I. Under the federal bribery statute, Hobbs Act, and honest-services fraud statute, 18 U.S.C. §§ 201, 1346, 1951, it is a felony to agree to take “official action” in exchange for money, campaign contributions, or any other thing of value. The question presented is whether “official action” is limited to exercising actual governmental power, threatening to exercise such power, or pressuring others to exercise such power, and whether the jury must be so instructed; or, if not so limited, whether the Hobbs Act and honest-services fraud statute are unconstitutional.
Lower court opinion: United States v. McDonnell, 792 F.3d 478 (4th Cir. 2015).

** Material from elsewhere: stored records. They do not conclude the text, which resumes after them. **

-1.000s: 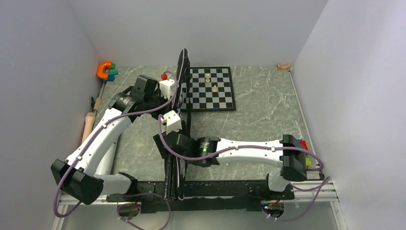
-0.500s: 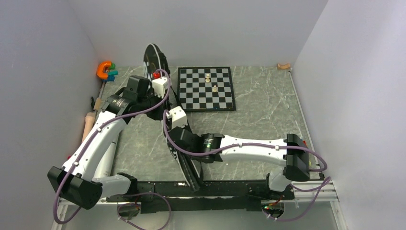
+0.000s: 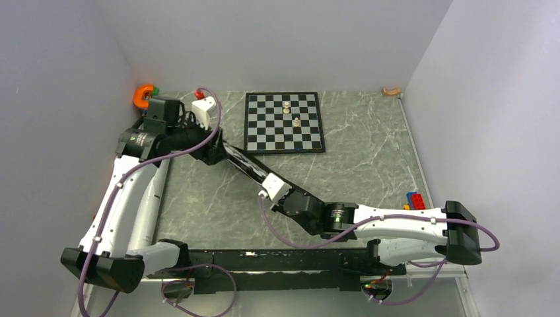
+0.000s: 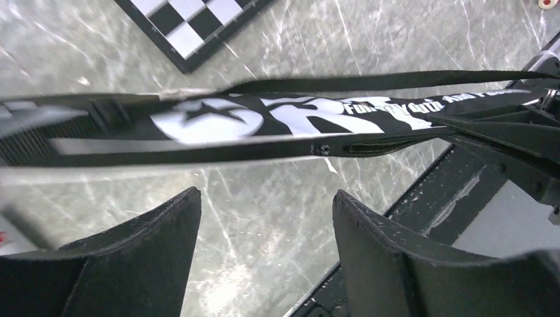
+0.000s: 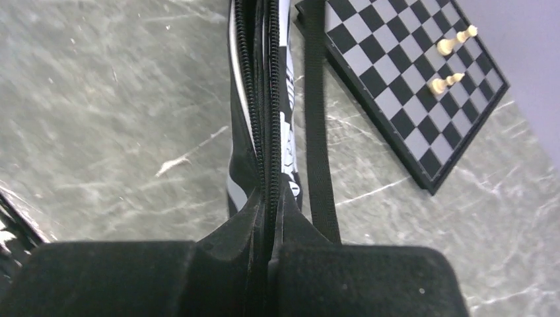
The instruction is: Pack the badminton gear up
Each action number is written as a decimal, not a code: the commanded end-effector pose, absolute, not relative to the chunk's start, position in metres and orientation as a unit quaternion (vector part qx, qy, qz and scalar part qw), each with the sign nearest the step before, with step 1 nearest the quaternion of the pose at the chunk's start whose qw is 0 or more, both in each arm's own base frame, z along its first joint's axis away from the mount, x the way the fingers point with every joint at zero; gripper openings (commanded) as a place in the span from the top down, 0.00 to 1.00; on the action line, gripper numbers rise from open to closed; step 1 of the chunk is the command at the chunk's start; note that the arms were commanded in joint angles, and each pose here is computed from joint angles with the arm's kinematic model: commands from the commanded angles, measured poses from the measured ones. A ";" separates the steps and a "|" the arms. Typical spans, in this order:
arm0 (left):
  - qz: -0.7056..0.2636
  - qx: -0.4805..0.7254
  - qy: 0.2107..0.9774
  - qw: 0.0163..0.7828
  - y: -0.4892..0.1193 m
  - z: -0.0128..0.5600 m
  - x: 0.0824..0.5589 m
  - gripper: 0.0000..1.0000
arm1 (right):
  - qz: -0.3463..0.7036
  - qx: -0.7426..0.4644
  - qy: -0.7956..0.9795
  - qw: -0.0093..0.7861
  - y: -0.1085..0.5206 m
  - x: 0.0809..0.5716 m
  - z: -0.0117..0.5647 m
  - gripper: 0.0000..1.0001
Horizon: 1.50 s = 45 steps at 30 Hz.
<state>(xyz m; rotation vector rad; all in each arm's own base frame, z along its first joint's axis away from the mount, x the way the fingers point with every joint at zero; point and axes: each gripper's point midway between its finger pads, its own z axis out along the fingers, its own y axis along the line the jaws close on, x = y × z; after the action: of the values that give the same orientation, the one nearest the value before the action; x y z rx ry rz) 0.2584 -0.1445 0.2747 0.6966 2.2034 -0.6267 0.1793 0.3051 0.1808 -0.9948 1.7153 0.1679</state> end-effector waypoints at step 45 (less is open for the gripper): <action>-0.063 0.768 0.503 0.392 -0.144 0.226 0.261 0.88 | 0.083 -0.426 0.630 0.644 0.302 0.182 0.249 1.00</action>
<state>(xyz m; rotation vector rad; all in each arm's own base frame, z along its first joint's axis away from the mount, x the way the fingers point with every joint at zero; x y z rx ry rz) 0.2641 -0.1388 0.2117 1.9641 1.3135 -0.1752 0.1758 0.2920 0.1918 -1.1957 1.5270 0.0696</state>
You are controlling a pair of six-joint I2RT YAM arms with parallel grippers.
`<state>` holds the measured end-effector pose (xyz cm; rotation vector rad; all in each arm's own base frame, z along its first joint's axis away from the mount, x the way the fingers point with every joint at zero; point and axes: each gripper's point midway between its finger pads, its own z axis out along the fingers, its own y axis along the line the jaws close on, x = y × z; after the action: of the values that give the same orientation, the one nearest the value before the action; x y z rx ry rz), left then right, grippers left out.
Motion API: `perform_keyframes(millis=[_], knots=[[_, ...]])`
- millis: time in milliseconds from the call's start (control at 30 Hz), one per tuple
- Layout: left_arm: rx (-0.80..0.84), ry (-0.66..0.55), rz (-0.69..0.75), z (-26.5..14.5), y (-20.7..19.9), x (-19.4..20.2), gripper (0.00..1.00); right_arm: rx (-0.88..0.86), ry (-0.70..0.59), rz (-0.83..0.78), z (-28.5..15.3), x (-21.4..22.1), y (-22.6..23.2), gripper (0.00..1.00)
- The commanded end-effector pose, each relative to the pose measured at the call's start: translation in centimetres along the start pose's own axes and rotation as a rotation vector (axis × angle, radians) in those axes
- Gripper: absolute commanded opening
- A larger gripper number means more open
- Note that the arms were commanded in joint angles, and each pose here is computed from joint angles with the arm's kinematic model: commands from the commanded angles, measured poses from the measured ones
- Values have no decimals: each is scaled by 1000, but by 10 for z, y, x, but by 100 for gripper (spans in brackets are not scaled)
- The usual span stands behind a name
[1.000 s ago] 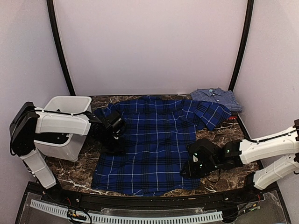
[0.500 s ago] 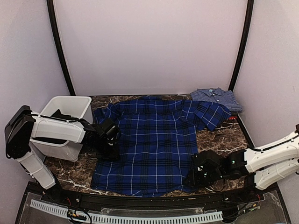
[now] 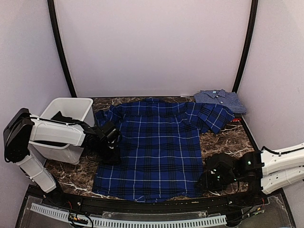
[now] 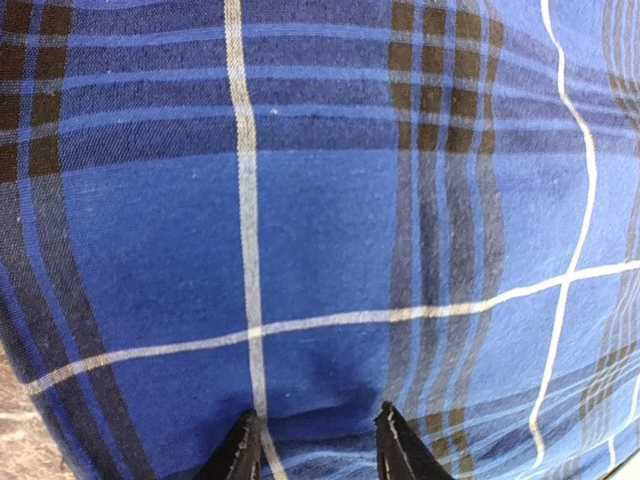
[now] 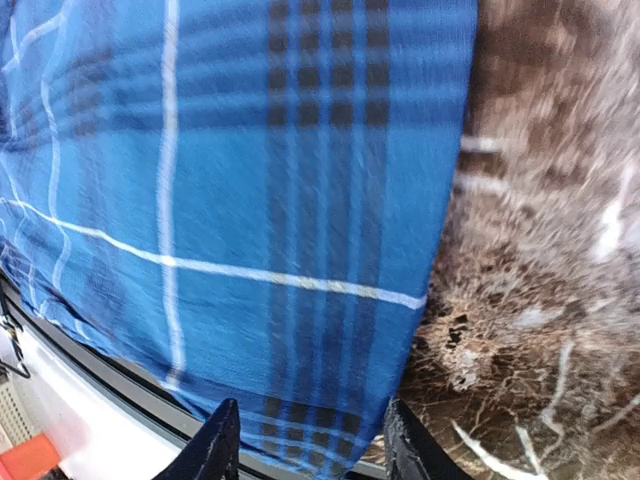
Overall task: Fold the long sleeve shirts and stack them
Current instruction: Flatten out the crumpled shirt at the center of the board.
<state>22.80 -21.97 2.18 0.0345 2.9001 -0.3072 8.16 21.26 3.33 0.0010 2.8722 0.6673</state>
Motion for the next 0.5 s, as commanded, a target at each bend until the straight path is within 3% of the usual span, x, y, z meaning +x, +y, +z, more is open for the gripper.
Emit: perform_keyframes(millis=[0,267,467], knots=[[-12,-5,50,-17,0,-5,39,-2,-142,-20,-28,-34,20,49],[152,-141,109,-73,-45,-44,46,5,-384,58,-73,-111,13,59],[295,-227,134,-104,-72,-57,52,73,-684,122,-127,-186,-10,80]])
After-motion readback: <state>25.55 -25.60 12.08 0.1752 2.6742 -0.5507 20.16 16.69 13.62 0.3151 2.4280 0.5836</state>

While serving as governor of Virginia, McDonnell and his wife accepted over $100,000 in loans and a number of lavish gifts from one Jonnie Williams. Williams was the CEO of Star Scientific, which made a dietary supplement called Anatabloc. Williams wanted to get Anatabloc approved by the FDA for pharmaceutical use, but could not afford the clinical studies that would be necessary. He therefore sought McDonnell’s assistance in getting public medical schools in Virginia to perform the studies.

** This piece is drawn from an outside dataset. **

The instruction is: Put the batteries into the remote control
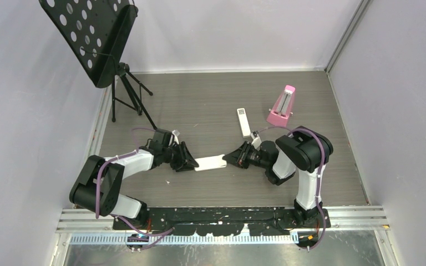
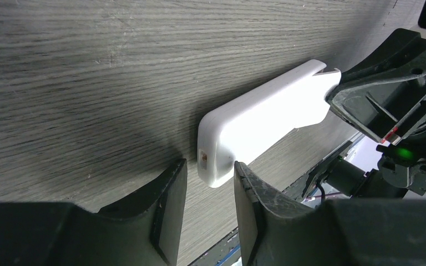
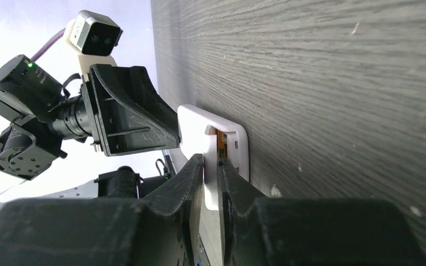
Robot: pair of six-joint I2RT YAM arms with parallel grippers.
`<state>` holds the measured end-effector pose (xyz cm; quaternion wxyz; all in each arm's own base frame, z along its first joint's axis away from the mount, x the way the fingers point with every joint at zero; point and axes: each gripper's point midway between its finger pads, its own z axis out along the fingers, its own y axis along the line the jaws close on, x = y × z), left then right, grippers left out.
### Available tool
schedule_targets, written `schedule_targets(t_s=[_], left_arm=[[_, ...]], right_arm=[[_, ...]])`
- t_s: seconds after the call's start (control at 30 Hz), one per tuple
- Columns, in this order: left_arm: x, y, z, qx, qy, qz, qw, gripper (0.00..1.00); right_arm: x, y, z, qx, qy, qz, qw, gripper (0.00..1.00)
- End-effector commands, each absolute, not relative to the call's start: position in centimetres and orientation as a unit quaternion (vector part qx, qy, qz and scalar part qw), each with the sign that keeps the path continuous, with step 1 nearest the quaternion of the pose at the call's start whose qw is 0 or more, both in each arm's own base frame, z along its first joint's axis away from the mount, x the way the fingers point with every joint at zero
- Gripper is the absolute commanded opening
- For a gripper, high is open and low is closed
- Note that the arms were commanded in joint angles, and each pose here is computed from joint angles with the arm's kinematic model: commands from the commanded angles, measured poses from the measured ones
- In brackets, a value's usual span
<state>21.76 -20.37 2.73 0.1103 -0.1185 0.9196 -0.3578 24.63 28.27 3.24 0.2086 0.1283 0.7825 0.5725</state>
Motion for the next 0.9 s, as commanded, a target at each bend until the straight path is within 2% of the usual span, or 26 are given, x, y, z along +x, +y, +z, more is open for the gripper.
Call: schedule_targets(t_s=[0.0,0.33,0.5,0.7,0.87], left_arm=[[22.1,-20.7,3.2,-0.112,0.918,-0.363,0.114,0.39],[22.3,-20.7,3.3,-0.111,0.918,-0.362,0.117,0.41],[22.5,-20.7,3.3,-0.110,0.919,-0.361,0.118,0.41],[22.6,-20.7,3.2,-0.110,0.919,-0.359,0.116,0.42],[22.6,-20.7,3.0,-0.111,0.921,-0.357,0.113,0.43]], right_arm=[[24.7,27.9,2.8,0.112,0.804,0.541,0.221,0.23],[24.9,27.6,3.8,0.086,0.825,0.508,0.231,0.40],[25.0,27.1,3.8,0.074,0.844,0.477,0.233,0.45],[25.2,27.0,3.9,0.054,0.856,0.457,0.235,0.46],[25.2,27.1,3.3,0.040,0.867,0.440,0.229,0.40]])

McDonnell did try to help him in various ways: inviting Williams to a cocktail reception for “Healthcare Leaders”; asking his chief counsel to “see me” about the research studies; suggesting to the administrator of the state health insurance plan that Anatabloc might be good for state employees; sending a staffer to meet with Williams; and appearing at a private lunch at the Executive Mansion where Williams handed out checks to university researchers. The government charged these actions were “official acts” done in exchange for the loans and gifts and therefore consummated federal crimes including honest-services wire fraud and bribery, and a jury convicted.

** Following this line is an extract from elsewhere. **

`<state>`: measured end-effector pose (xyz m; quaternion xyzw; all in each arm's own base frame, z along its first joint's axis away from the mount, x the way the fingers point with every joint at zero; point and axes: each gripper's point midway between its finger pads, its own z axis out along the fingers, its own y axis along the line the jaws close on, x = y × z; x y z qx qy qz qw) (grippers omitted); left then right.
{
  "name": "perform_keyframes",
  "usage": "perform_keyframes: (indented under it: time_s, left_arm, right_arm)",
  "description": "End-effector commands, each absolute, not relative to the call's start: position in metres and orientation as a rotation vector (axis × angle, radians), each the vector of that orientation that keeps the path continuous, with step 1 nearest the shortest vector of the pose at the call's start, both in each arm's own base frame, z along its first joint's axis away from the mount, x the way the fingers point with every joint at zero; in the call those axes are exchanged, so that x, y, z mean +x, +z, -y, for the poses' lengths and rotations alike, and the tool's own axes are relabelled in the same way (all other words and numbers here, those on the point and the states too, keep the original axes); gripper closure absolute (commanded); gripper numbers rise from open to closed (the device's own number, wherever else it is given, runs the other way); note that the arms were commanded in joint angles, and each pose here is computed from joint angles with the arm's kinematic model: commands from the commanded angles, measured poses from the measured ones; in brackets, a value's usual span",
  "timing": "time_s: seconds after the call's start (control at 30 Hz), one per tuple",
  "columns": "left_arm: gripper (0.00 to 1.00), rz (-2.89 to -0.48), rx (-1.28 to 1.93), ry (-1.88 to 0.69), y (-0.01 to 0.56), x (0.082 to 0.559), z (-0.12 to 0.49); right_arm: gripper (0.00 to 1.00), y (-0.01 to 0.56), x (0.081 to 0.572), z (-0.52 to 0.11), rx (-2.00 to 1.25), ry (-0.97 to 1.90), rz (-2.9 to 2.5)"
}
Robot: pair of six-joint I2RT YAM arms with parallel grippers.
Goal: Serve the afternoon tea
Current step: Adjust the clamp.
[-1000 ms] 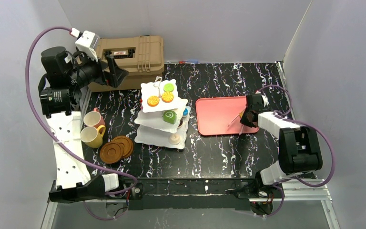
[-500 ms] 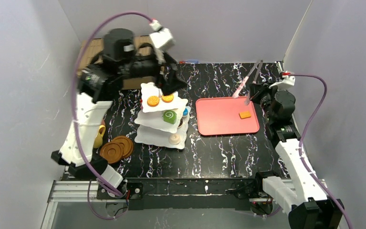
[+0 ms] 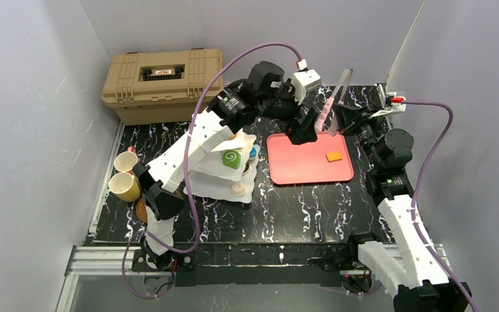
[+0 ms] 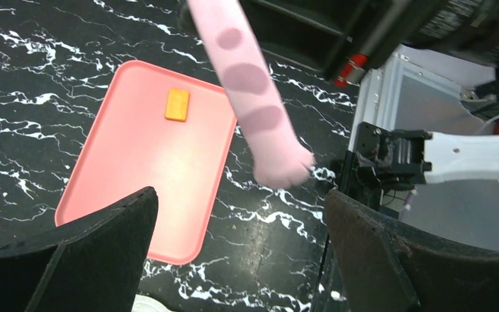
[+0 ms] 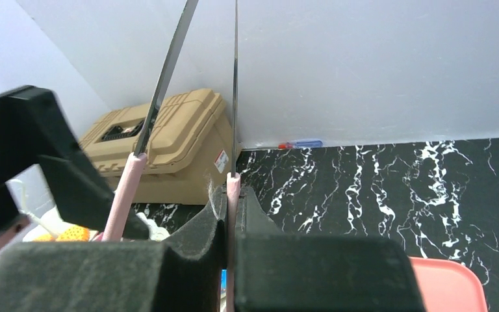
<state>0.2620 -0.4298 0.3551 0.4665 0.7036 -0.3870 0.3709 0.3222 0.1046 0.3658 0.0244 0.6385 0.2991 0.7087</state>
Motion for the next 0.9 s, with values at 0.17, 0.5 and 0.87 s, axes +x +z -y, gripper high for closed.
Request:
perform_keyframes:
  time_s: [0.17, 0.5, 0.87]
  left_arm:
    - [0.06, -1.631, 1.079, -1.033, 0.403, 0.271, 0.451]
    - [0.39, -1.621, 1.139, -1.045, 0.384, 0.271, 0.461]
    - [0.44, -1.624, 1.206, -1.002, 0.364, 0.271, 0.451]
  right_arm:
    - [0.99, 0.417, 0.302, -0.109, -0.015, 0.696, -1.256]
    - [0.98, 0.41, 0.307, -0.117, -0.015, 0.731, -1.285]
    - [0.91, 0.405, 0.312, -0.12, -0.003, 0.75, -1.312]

The Fourth Circuit upheld the conviction, and McDonnell petitioned for cert. The question the Court agreed to decide is whether the sorts of things McDonnell did for Williams are “official acts” subject to the various federal anti-corruption statutes. (The Court declined to hear a second question regarding the district court’s voir dire procedures.) Though the facts do not appear to be in much dispute, the parties differ sharply on how to characterize just what McDonnell gave Williams. McDonnell (along with the slew of amici weighing in on his side, including NACDL) calls it “access” and relies on various decisions, notably Citizens United v. FEC, 130 S. Ct. 876 (2010), to argue that giving “access” for cash either falls outside the statutory prohibitions or, if prohibited, renders those statutes unconstitutionally vague and contrary to the First Amendment. The government asserts that McDonnell did more than grant “access” and instead agreed to “use his position to influence state officials to dispose of government matters in a manner favorable to Williams.”
The resolution of this case is clearly of interest to federal practitioners (and to state and local government officials and employees). Even if the Court decides the issue strictly on statutory construction grounds, it may have some impact on state law, as Wisconsin’s bribery statute and the federal ones at issue contain some similar language. If the Court elects to bring the Constitution into it, the case’s effect on state law could of course be much greater.